In a similar study conducted in the United States, Chambers et al. (30) surveyed 694 largely symptomatic asthmatic patients aged 18 - 49 years who had been prescribed ICS in 1995 - 1996. The most notable finding in this survey was the low level of self-reported adherence with therapy. Sixty-two per cent of patients reported less than regular twice-daily ICS use. Thirty-six per cent of the patients endorsed the option "some days I use it at least twice, but on other days I don't use it at all", and 22% reported that they no longer used ICS. Four per cent of patients claimed that they had never used ICS. Those who were less than fully adherent were asked to state their reasons for not using ICS, and the reason most frequently cited was that they used therapy only when they believed they needed it. This study suggests that many patients with asthma believe that their asthma is an episodic rather than a chronic disease, and that therapy is necessary only when there is disease exacerbation.

Psychological models of disease management have suggested that adherence to medication may be related to the patient's perceived vulnerability to the negative consequences of illness, with an increased sense of risk being associated with better adherence. In paediatric research, several studies have suggested that parents who consider their children's health to be fragile or vulnerable (whether based on real events or not) will be vigilant and will adhere to health care recommendations. Spurrier et al. (31) examined the relationship between the asthma management strategies used by 101 parents of children with asthma and the perceptions of these parents of their child's vulnerability to illness. The study found that after controlling for the frequency and severity of asthma symptoms, those parents who felt their child had greater vulnerability to illness were more likely to use regular preventive medications, take the child to the doctor and keep him or her home from school. The authors suggested that one possible explanation of this finding is that "parents who do not perceive their child to be medically vulnerable may discontinue administering regular medication…" (31).

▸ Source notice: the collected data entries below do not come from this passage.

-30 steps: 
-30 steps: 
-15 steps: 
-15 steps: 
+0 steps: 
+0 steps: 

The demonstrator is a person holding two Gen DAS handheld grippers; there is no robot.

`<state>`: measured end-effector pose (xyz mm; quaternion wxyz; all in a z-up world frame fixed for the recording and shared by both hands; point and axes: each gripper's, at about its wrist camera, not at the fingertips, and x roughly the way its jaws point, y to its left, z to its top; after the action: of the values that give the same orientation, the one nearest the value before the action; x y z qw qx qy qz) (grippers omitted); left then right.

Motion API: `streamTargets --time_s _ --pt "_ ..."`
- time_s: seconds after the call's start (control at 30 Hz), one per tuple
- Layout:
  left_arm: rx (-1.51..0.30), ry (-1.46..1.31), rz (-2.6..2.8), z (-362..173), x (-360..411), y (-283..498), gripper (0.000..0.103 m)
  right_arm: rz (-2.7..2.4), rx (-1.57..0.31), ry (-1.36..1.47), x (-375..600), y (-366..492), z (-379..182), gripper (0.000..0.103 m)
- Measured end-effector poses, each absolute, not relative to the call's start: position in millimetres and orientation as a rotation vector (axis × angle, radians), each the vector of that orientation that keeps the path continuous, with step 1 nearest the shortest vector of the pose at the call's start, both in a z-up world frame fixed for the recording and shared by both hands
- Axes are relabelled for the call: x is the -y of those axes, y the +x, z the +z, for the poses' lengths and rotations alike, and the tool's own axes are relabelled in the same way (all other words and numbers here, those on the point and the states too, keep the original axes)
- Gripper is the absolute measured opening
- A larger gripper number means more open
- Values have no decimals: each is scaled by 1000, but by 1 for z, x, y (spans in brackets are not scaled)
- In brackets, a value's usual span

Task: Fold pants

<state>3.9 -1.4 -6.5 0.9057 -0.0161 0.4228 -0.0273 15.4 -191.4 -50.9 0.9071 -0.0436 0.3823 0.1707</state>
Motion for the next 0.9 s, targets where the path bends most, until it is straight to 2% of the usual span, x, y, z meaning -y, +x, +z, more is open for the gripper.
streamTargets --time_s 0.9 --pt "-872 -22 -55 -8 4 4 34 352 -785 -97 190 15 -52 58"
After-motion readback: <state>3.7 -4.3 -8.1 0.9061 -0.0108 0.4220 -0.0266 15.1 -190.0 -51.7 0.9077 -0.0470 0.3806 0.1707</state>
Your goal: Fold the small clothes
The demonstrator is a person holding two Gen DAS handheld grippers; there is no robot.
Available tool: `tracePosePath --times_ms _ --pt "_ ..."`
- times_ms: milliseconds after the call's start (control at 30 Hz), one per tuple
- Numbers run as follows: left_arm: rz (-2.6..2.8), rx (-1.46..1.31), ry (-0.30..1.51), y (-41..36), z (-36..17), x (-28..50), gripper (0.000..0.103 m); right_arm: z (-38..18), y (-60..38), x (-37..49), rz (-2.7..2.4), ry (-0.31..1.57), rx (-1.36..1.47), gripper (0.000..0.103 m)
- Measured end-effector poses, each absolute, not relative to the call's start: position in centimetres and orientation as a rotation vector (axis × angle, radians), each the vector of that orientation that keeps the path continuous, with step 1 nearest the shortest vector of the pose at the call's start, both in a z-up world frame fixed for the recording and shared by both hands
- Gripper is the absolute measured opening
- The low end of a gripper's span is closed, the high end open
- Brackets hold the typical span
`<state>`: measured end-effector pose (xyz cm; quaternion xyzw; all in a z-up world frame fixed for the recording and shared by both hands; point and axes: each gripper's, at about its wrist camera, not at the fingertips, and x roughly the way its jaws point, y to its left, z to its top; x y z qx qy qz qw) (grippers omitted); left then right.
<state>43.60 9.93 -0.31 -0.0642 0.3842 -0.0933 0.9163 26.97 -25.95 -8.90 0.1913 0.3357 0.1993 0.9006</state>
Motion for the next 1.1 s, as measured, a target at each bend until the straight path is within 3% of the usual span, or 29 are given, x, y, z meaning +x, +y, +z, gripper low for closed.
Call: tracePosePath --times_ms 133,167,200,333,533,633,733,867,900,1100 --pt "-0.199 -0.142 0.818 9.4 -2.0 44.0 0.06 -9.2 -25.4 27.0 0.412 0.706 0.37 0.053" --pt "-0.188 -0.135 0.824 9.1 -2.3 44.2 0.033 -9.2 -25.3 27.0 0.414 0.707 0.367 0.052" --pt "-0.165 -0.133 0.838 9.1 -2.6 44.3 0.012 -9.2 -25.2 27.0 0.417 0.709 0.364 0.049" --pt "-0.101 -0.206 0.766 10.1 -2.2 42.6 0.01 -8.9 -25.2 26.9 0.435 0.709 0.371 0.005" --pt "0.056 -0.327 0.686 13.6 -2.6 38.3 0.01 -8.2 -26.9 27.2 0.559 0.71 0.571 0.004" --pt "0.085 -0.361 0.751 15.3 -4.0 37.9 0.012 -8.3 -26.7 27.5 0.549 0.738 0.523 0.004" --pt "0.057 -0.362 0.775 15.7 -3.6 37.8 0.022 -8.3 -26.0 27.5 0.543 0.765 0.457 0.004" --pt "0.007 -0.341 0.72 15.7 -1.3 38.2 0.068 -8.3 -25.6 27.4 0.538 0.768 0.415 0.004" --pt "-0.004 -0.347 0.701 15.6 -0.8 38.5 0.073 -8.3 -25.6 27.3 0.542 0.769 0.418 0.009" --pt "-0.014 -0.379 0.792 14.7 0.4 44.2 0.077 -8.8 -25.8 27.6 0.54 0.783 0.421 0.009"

Regimen factors in asthma therapy. A number of studies across a range of chronic diseases have found that certain characteristics of the prescribed treatment regimen are strongly associated with patient adherence. In general, the longer the duration of therapy, the more frequent the dosing, and the more complex the regimen (e.g. multiple devices or tasks), the poorer the adherence of the patient (32). Actual or perceived side-effects of treatment and the cost of therapy can also reduce adherence levels.

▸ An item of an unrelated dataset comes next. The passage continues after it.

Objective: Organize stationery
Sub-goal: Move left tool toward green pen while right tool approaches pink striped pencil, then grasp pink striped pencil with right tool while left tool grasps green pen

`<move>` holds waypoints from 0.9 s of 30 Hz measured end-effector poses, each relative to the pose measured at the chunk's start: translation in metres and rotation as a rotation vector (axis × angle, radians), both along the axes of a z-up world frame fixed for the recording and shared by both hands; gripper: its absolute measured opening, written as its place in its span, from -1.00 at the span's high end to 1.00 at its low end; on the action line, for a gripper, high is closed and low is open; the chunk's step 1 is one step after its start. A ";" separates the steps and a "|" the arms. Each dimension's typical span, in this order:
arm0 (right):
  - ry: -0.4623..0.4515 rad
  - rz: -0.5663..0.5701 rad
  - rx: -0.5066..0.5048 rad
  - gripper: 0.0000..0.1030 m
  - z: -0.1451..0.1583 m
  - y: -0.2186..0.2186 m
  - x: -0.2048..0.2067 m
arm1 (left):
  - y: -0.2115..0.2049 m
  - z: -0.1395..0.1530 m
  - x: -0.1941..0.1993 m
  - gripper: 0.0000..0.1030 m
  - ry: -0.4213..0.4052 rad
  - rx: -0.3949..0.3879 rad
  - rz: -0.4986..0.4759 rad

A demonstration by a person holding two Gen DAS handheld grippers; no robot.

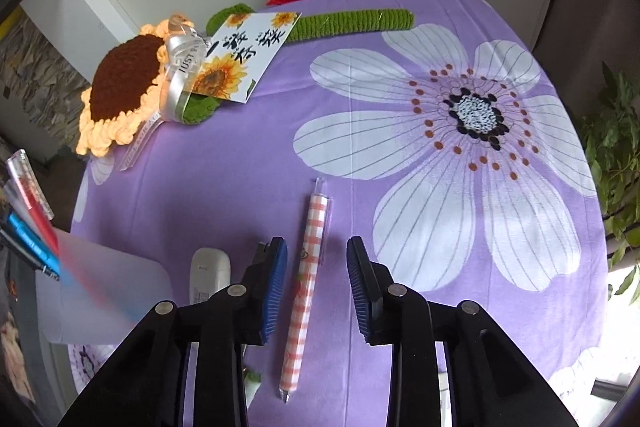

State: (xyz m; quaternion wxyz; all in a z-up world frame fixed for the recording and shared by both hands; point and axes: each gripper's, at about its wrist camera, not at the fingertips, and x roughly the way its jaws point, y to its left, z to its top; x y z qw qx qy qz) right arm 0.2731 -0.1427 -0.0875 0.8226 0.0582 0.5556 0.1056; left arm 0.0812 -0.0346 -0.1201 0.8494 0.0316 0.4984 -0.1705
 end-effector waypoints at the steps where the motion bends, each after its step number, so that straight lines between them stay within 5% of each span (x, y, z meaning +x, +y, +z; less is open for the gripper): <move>1: 0.005 0.000 -0.010 0.40 -0.003 0.002 0.002 | 0.000 0.000 -0.001 0.83 0.001 0.003 0.000; 8: -0.031 0.007 -0.106 0.41 -0.006 0.015 0.014 | -0.004 0.004 0.005 0.80 -0.009 0.024 0.017; 11: -0.036 0.025 -0.149 0.71 -0.007 0.019 0.017 | -0.010 0.008 0.009 0.56 -0.015 0.031 0.008; 20: -0.091 0.060 -0.033 0.73 0.022 -0.018 -0.029 | -0.028 0.005 0.030 0.40 -0.018 0.080 -0.008; 25: -0.147 0.061 0.023 0.72 0.043 -0.046 -0.069 | -0.030 0.004 0.040 0.44 -0.010 0.096 0.019; 27: -0.160 0.063 0.034 0.72 0.049 -0.052 -0.079 | -0.028 0.004 0.040 0.77 0.010 0.093 0.012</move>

In recent years considerable effort has been directed towards developing an effective and safe once-a-day therapy for asthma because of its presumed advantage in promoting patient compliance. However, although there is convincing evidence that doses that must be administered more than twice a day lead to decreased adherence (19), the data are equivocal on the superiority of once-a-day dosing over twice-a-day dosing (33 - 35). Adherence considerations apart, once-daily asthma therapy appears to be preferable for most patients. Venables et al. (36) studied patient preferences in asthma therapy and found that 61% of patients expressed a preference for once-a-day treatment, 12% preferred twice-a-day treatment and 27% expressed no preference. While preference may not necessarily lead to improved compliance, it may well reduce the burden of therapy and enhance the quality of life of the patients.